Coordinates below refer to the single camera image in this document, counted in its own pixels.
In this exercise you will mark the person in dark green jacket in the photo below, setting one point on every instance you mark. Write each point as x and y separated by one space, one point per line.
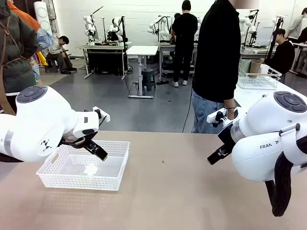
16 52

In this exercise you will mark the small white paper piece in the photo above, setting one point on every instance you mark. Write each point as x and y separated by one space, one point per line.
90 170

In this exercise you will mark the white height-adjustable desk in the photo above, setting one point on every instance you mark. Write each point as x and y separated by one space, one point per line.
141 51

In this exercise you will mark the black tripod stand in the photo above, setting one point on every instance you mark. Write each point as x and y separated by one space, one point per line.
277 36

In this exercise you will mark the person's bare hand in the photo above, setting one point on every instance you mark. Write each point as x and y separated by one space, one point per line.
231 114

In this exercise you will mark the figure in orange jacket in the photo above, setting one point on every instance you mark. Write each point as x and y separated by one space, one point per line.
24 16

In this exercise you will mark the white side table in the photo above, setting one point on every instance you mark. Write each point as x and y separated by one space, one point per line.
251 94

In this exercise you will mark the grey plastic stool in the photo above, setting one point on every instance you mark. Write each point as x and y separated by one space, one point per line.
148 79

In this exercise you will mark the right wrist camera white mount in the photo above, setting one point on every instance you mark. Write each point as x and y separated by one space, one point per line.
216 116

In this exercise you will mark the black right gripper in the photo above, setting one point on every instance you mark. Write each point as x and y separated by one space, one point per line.
227 134

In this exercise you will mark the seated person beige trousers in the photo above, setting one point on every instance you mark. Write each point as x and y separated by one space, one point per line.
58 55

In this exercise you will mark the standing person black t-shirt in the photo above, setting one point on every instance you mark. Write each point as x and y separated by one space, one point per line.
183 43

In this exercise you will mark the white tower air conditioner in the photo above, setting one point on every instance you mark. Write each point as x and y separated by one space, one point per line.
43 16

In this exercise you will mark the grey workbench with frame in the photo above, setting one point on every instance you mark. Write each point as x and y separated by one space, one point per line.
165 60

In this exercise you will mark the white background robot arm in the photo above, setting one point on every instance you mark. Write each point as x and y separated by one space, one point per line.
116 27
163 26
247 24
89 28

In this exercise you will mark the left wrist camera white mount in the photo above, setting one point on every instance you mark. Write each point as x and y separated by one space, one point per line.
105 116

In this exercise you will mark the grey workbench black cabinet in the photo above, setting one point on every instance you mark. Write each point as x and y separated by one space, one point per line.
105 60

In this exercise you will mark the seated person black hoodie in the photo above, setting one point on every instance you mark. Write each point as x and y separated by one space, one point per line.
284 55

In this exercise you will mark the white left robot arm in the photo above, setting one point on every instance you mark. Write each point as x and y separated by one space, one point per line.
36 119

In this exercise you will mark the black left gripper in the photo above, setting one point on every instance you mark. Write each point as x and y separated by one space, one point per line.
76 140

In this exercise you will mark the white perforated plastic basket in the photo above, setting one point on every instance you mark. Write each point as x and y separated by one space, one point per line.
81 180

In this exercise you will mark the person in black sweater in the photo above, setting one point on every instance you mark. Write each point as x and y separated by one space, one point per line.
216 48

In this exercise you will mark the person in grey top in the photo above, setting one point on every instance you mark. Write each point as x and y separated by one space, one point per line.
296 26

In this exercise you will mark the person's bare forearm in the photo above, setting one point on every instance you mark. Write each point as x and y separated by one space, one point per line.
229 103

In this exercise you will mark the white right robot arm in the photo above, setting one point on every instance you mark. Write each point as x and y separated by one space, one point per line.
263 134

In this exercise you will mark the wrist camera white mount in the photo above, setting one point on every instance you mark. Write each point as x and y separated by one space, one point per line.
105 116
216 116

Problem requirements: Look for the line with "In this exercise you will mark the wrist" in the records above. Repeat it and each line after it exactly.

Response to this exercise:
In this exercise you will mark the wrist camera white mount in the photo above, setting one point on every instance you mark. Write each point as x and y separated by one space, one point per line.
105 116
216 116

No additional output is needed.